• ASSIGNMENT: Using the records below, quote only the span that opens with the line containing "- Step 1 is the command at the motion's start" and closes with the line containing "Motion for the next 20", exactly and inclusively.

INPUT MATERIAL section start

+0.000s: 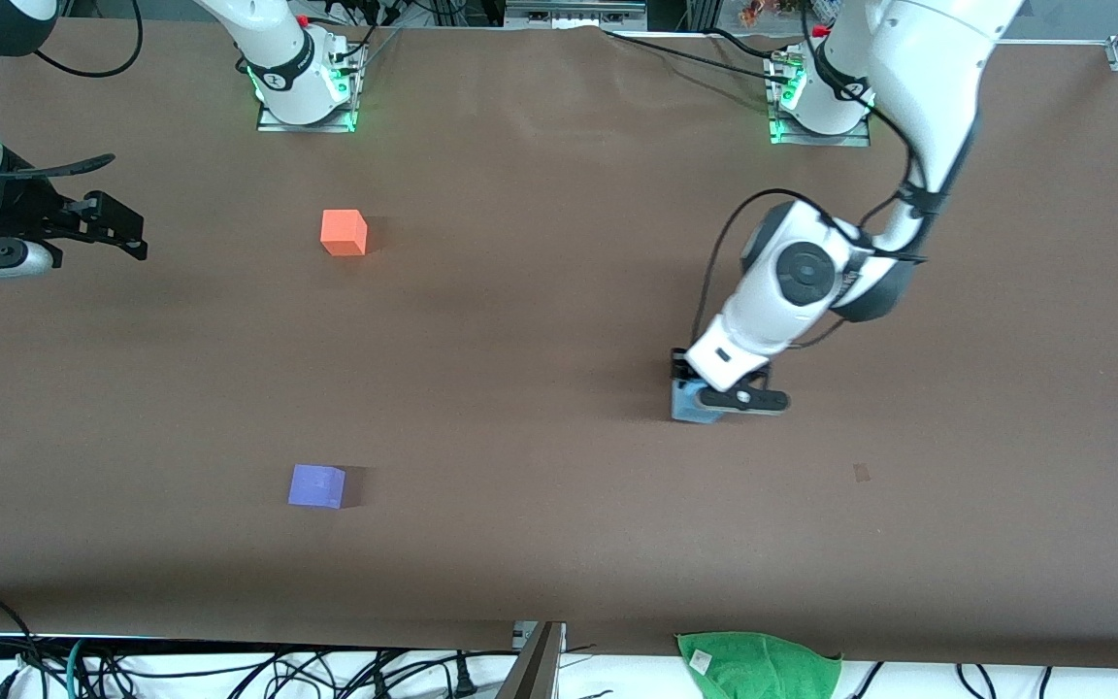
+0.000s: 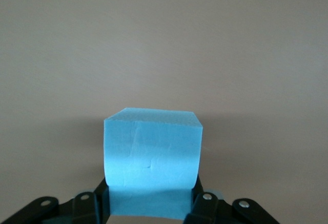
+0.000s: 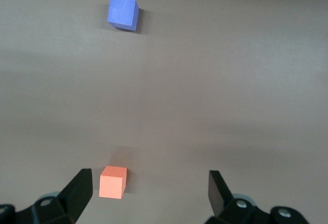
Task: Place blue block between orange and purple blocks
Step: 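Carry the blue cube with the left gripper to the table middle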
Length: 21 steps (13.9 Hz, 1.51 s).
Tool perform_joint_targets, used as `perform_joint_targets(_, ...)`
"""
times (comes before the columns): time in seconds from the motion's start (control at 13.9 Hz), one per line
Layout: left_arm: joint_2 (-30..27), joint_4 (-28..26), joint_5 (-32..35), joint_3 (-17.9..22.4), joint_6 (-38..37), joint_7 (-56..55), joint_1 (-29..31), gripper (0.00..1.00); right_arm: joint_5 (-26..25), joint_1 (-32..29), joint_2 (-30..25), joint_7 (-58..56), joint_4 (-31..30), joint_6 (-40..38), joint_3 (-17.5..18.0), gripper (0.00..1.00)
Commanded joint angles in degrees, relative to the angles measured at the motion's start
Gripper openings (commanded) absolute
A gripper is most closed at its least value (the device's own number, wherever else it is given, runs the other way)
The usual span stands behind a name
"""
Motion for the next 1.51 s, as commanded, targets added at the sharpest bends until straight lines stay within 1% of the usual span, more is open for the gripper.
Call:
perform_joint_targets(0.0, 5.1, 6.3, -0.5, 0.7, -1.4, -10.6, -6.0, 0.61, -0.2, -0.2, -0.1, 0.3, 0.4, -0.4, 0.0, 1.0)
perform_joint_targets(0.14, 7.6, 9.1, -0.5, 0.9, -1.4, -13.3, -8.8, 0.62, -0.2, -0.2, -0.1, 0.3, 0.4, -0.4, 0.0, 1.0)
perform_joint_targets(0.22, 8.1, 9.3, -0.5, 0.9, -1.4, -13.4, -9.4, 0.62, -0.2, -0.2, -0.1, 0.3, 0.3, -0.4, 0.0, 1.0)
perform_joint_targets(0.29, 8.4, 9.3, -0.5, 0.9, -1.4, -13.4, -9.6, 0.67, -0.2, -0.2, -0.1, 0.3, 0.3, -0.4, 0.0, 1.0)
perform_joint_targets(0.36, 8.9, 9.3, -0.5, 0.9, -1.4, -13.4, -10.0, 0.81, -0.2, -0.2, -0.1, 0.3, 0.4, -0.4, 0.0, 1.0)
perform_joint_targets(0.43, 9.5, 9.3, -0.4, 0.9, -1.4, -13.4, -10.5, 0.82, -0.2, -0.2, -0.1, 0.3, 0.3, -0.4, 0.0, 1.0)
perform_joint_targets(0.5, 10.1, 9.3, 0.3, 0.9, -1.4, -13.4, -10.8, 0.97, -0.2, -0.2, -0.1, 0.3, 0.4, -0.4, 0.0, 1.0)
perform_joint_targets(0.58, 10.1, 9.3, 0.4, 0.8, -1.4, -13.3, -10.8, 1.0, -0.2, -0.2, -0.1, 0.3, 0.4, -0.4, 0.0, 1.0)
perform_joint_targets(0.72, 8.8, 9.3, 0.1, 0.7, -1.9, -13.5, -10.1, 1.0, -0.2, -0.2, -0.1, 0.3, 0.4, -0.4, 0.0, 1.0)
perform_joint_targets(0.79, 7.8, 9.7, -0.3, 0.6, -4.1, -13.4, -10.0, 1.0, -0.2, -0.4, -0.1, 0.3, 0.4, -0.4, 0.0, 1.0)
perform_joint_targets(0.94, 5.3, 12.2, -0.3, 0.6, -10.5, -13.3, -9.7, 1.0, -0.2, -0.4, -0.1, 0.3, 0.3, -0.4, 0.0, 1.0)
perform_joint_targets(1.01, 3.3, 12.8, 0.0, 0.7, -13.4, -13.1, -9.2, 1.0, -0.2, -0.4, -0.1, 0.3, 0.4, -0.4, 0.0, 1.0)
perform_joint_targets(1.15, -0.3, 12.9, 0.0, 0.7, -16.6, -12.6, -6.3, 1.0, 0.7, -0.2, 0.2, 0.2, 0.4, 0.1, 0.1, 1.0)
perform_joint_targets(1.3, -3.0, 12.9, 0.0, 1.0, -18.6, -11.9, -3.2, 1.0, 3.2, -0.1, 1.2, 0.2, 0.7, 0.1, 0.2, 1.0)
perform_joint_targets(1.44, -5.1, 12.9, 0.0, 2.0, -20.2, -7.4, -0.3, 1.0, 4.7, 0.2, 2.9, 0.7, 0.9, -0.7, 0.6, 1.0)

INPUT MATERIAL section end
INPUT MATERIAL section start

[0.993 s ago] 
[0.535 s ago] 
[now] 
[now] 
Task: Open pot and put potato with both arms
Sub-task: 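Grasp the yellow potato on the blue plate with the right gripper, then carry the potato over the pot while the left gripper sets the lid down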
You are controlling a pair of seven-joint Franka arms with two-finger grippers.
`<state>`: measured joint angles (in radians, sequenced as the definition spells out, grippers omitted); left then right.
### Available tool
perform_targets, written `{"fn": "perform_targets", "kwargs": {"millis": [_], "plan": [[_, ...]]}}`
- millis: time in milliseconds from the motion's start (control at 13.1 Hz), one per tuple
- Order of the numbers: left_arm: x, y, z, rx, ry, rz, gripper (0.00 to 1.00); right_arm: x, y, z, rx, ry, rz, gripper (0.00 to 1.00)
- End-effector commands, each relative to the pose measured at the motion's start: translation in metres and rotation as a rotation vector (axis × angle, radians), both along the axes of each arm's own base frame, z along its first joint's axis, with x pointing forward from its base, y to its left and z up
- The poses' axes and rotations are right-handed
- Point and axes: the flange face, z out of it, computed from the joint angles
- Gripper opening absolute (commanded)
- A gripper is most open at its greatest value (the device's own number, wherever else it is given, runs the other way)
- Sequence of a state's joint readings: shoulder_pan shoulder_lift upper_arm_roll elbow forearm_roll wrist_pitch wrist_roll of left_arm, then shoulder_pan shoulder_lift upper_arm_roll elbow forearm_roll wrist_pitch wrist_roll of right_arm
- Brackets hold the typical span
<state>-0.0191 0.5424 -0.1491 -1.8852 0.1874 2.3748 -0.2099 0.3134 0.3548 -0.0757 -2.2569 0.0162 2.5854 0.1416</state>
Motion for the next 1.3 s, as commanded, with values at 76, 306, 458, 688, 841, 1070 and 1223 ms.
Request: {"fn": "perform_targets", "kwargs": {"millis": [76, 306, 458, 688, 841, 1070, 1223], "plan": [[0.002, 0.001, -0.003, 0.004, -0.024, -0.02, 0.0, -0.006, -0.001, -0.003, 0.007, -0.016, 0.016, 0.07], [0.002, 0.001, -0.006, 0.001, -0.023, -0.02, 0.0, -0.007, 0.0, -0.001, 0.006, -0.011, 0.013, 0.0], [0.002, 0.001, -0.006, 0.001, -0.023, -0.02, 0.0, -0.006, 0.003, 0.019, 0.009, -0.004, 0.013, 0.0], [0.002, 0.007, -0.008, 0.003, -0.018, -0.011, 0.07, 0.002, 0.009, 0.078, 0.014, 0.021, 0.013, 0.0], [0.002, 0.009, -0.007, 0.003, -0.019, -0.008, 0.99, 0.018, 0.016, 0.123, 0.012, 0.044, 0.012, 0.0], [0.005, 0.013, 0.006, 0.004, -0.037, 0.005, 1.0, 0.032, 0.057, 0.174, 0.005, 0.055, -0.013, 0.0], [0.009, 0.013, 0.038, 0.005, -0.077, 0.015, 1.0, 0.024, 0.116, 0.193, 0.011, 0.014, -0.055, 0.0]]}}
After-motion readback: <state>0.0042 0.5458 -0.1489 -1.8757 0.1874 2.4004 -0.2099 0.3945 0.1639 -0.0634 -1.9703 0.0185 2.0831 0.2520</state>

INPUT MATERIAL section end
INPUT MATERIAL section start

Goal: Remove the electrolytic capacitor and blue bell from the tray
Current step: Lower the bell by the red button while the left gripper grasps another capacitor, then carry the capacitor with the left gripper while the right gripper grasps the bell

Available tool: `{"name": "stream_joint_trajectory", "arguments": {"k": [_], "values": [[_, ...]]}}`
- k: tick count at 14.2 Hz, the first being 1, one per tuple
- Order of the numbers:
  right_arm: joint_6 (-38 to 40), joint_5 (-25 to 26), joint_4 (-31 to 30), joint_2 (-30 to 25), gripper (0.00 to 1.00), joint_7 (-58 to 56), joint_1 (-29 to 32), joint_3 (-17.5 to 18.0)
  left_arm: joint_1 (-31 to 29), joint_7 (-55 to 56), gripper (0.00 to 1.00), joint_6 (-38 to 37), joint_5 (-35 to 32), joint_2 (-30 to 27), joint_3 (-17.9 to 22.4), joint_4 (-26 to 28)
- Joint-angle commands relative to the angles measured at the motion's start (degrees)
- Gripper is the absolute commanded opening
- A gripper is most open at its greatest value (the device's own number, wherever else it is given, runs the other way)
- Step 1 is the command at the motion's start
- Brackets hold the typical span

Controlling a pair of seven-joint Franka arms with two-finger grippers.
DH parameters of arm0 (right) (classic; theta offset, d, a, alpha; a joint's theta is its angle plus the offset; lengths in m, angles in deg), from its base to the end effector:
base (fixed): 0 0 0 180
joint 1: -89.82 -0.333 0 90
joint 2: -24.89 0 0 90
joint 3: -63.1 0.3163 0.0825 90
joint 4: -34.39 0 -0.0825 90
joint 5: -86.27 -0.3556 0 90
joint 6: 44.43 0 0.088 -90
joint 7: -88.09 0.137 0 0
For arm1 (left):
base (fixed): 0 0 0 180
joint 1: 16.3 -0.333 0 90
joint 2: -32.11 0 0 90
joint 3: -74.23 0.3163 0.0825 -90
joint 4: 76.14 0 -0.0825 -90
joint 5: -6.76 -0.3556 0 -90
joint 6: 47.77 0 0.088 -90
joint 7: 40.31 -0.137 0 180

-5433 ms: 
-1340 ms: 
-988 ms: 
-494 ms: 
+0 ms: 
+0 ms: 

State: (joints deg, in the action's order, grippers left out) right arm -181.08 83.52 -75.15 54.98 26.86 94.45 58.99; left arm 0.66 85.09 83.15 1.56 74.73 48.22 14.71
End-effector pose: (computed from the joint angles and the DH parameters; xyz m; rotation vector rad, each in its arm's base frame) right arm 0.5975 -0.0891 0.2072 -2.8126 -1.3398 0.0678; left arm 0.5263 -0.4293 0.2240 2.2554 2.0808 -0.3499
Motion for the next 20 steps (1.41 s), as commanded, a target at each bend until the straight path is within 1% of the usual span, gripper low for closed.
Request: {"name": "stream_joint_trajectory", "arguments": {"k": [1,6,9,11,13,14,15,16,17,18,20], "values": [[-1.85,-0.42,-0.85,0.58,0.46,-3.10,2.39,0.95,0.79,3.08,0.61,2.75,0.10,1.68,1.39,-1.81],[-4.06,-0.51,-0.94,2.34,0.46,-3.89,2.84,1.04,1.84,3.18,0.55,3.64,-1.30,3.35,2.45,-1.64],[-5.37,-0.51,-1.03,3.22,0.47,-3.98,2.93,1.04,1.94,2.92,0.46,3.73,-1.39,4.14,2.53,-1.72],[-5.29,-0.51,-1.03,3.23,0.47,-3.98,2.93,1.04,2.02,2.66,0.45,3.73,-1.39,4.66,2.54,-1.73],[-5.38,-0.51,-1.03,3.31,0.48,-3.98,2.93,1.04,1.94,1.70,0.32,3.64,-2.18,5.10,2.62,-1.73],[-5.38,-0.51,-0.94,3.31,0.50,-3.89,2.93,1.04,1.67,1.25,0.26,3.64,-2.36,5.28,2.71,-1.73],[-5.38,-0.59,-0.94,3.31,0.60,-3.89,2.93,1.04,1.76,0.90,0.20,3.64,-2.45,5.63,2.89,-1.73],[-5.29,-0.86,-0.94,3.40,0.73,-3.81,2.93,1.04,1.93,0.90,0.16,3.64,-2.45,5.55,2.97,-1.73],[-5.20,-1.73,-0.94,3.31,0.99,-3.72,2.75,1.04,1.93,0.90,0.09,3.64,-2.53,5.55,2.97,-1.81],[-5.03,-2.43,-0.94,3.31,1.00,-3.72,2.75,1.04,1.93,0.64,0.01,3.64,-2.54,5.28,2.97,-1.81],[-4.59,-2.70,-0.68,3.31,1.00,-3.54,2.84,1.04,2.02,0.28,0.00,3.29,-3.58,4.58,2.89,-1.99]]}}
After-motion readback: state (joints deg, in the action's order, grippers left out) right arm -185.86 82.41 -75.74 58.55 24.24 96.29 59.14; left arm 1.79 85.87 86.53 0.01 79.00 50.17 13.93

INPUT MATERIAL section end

• EXERCISE RESULT:
- Step 1 is the command at the motion's start
- Brackets hold the typical span

Controlling a pair of seven-joint Franka arms with two-finger grippers.
DH parameters of arm0 (right) (classic; theta offset, d, a, alpha; a joint's theta is its angle plus the offset; lengths in m, angles in deg), from its base to the end effector:
base (fixed): 0 0 0 180
joint 1: -89.82 -0.333 0 90
joint 2: -24.89 0 0 90
joint 3: -63.1 0.3163 0.0825 90
joint 4: -34.39 0 -0.0825 90
joint 5: -86.27 -0.3556 0 90
joint 6: 44.43 0 0.088 -90
joint 7: -88.09 0.137 0 0
For arm1 (left):
base (fixed): 0 0 0 180
joint 1: 16.3 -0.333 0 90
joint 2: -32.11 0 0 90
joint 3: -74.23 0.3163 0.0825 -90
joint 4: 76.14 0 -0.0825 -90
joint 5: -6.76 -0.3556 0 -90
joint 6: 47.77 0 0.088 -90
joint 7: 40.31 -0.137 0 180

-5433 ms: 
-1340 ms: 
-988 ms: 
-494 ms: 
+0 ms: 
+0 ms: 

State: (joints deg, in the action's order, grippers left out) right arm -181.08 83.52 -75.15 54.98 26.86 94.45 58.99; left arm 0.66 85.09 83.15 1.56 74.73 48.22 14.71
End-effector pose: (computed from the joint angles and the DH parameters; xyz m; rotation vector rad, each in its arm's base frame) right arm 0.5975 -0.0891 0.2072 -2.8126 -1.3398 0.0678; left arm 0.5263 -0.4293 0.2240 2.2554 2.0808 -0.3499
Motion for the next 20 steps (1.41 s), as commanded, a target at each bend until the straight path is within 1% of the usual span, gripper low for closed.

The exercise requires no additional content.